The African woman is expected to stoically carry out all her responsibilities in the face of emotional and economic trauma. What must be done has to be done so she must deny, suppress or repress her feelings about all that is going on around her.
The message of the cross is one of liberation and not one of condemnation. It is the accuser of the brethren that works day and night condemning us. Thankfully, the Bible says in Romans 8:1 that there is no condemnation for those who walk according to the Spirit. The message of the cross is one of grace, unconditional love and acceptance—that we are totally accepted in the Beloved (Eph. 1:6).
The African woman may have encountered Christ, but she is still confused about her identity in Him and therefore her God-given potential lies unutilized. Instead of liberty and freedom, there is now a rigid set of rules to live by, pulling her into even deeper bondage. In the unequivocal words of Watchman Nee in his book, The Spiritual Man, ‘ Truth is given to set people free not to find fault.’ The Word of God is meant to liberate us to be all Christ desires us to be rather than limit our potential. It should be interpreted to allow women to fly rather than crawl.
My friend Bunmi once said, ‘We African women all have different issues to deal with: single and wanting to get married; married with no children, problems with rejection by in-laws, problems with teenage children; all sorts of emotional, physical or spiritual abuse, and the like.’ However, these are not excuses for not being what we are supposed to be in Christ Jesus. Will we, like the unprofitable servant, bury ourselves and our talents in the mud, roll over and play dead because God in His infinite wisdom has not given us certain things or answered our prayers the way we want them?

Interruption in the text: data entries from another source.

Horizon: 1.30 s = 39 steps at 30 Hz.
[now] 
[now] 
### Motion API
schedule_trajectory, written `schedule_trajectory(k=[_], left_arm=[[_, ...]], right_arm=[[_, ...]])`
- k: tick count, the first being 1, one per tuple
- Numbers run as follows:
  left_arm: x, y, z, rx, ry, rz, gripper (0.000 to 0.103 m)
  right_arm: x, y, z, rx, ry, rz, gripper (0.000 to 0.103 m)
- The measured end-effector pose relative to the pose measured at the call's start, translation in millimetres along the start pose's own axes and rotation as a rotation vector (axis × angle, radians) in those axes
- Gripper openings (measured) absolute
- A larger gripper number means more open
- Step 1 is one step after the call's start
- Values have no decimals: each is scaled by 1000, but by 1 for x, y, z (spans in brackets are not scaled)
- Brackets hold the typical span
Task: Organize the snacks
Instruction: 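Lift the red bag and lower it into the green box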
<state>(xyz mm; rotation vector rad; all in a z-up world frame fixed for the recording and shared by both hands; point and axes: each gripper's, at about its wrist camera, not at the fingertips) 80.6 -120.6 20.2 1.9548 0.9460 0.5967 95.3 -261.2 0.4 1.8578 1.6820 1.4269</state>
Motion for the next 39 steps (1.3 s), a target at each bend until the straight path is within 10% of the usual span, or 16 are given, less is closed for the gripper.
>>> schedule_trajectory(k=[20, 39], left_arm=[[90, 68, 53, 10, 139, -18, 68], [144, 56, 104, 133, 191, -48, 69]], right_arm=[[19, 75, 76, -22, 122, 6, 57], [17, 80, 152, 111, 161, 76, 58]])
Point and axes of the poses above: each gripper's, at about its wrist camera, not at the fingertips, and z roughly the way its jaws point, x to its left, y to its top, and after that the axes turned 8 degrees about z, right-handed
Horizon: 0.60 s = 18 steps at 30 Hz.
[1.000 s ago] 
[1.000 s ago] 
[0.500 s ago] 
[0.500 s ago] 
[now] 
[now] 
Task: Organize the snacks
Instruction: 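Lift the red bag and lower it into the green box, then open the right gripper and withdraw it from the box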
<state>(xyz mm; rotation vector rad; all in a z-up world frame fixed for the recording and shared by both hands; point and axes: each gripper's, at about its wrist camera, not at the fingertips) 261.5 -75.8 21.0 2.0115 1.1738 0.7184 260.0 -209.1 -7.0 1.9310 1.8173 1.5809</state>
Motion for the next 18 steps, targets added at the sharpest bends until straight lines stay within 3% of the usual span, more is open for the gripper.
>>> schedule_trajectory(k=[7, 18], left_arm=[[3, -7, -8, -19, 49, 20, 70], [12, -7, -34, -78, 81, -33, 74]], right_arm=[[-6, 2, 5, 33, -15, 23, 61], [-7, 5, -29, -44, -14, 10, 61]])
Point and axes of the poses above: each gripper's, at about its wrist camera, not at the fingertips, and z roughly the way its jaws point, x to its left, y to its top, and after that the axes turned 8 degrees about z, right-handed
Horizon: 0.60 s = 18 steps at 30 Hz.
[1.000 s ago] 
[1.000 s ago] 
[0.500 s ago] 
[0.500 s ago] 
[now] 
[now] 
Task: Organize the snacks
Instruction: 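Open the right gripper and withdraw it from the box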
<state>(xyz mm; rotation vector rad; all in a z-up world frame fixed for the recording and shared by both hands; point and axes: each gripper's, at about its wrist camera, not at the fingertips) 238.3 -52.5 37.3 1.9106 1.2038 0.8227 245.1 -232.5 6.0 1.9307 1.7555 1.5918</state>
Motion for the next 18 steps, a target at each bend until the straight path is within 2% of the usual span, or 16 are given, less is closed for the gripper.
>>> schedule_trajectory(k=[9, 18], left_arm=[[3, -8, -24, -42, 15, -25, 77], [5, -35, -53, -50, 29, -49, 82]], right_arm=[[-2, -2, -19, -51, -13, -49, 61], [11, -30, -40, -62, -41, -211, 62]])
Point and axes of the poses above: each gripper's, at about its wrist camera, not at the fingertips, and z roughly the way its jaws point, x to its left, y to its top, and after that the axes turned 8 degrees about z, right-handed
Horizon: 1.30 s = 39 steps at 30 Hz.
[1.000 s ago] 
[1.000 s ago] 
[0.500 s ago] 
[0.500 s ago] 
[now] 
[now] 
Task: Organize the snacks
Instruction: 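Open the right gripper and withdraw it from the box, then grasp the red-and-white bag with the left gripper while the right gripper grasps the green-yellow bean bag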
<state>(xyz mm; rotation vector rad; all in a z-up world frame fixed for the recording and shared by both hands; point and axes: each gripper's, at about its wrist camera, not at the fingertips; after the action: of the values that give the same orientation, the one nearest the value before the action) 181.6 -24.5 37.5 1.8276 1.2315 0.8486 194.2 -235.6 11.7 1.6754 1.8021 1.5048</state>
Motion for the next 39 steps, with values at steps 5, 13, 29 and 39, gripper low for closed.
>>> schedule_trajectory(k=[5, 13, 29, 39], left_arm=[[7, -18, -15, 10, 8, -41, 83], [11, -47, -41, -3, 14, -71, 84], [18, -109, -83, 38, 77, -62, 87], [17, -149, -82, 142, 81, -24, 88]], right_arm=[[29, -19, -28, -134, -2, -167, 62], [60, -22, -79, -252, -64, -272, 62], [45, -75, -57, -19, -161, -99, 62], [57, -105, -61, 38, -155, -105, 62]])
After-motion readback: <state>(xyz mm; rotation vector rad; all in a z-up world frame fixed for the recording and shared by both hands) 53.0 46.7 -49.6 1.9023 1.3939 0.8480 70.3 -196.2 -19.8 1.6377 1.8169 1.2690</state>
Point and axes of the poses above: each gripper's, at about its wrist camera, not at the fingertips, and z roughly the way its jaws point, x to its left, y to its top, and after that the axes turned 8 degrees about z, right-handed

The unprofitable servant said to his master, ‘I know you are very wicked and you reap where you have not sown.’ We may not say so in so many words but our actions and our attitudes show that we are deliberately withholding ourselves from God and putting our light under a bushel instead of shining brightly for the world to see and glorify our Father in heaven. We are a beacon and a light, when in spite of everything we can still declare like Job: ‘Though He slay me, yet will I trust Him’ ( Job 13: 15).